### [Assignment]
Read through the listing below, and copy every line where the string "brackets" appears.

### [Data provided]
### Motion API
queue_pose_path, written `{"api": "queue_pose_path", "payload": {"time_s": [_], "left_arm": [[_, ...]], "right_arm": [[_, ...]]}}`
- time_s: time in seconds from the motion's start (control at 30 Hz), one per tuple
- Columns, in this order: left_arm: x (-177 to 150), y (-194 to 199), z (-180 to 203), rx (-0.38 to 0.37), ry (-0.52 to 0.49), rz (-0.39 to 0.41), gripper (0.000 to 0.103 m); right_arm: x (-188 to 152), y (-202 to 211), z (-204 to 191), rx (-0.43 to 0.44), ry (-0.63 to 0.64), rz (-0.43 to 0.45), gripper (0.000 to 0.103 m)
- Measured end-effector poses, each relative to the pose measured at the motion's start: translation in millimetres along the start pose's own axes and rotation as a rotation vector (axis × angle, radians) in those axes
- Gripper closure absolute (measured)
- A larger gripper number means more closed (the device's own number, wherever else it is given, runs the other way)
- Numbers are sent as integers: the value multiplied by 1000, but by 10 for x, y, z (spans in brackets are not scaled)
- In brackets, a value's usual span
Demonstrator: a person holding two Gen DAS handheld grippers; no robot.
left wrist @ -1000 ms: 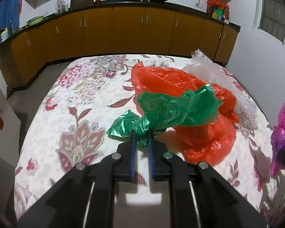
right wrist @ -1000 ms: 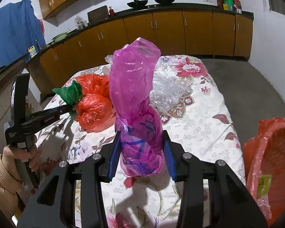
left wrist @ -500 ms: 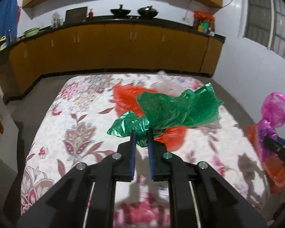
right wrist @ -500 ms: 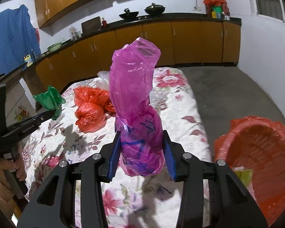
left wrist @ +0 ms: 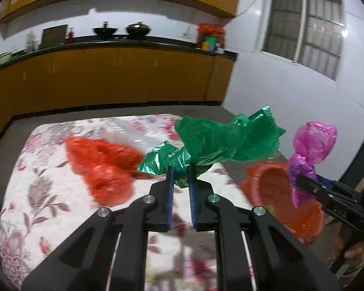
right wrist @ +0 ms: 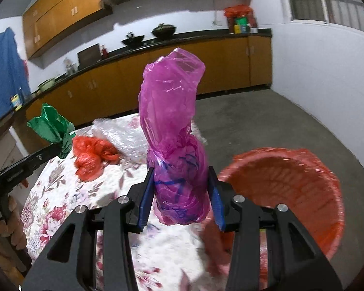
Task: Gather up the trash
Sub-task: 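Carry the green and pink bags to the red basket and release both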
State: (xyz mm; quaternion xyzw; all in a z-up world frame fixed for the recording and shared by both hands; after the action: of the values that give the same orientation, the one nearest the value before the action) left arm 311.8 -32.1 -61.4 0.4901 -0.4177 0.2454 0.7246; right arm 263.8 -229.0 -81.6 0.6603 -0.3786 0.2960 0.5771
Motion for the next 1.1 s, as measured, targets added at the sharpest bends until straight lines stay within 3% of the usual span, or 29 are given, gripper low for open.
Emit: {"api": "queue_pose_path", "payload": {"time_s": [0.57,1.1], "left_arm": [[-38,-225,1429,-232,-88,-31,90],[-235,-547,1975,-323,-117,-99,90]], "right_arm": [[-14,484,969,-156,-134,57,60],[10,512,1283,-212,-193,76,60]]}}
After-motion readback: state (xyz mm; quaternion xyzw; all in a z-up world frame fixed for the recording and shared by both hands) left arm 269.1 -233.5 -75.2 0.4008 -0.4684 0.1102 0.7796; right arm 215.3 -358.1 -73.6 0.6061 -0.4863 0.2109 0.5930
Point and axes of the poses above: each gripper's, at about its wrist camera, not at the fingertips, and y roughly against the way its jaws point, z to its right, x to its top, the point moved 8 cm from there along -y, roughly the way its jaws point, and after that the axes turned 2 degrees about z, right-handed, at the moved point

### [Written solution]
- Numbers are sent as integers: the value multiplied by 1000, but by 10 for x, y, z (spans in brackets are not scaled)
- In brackets, a value's usual span

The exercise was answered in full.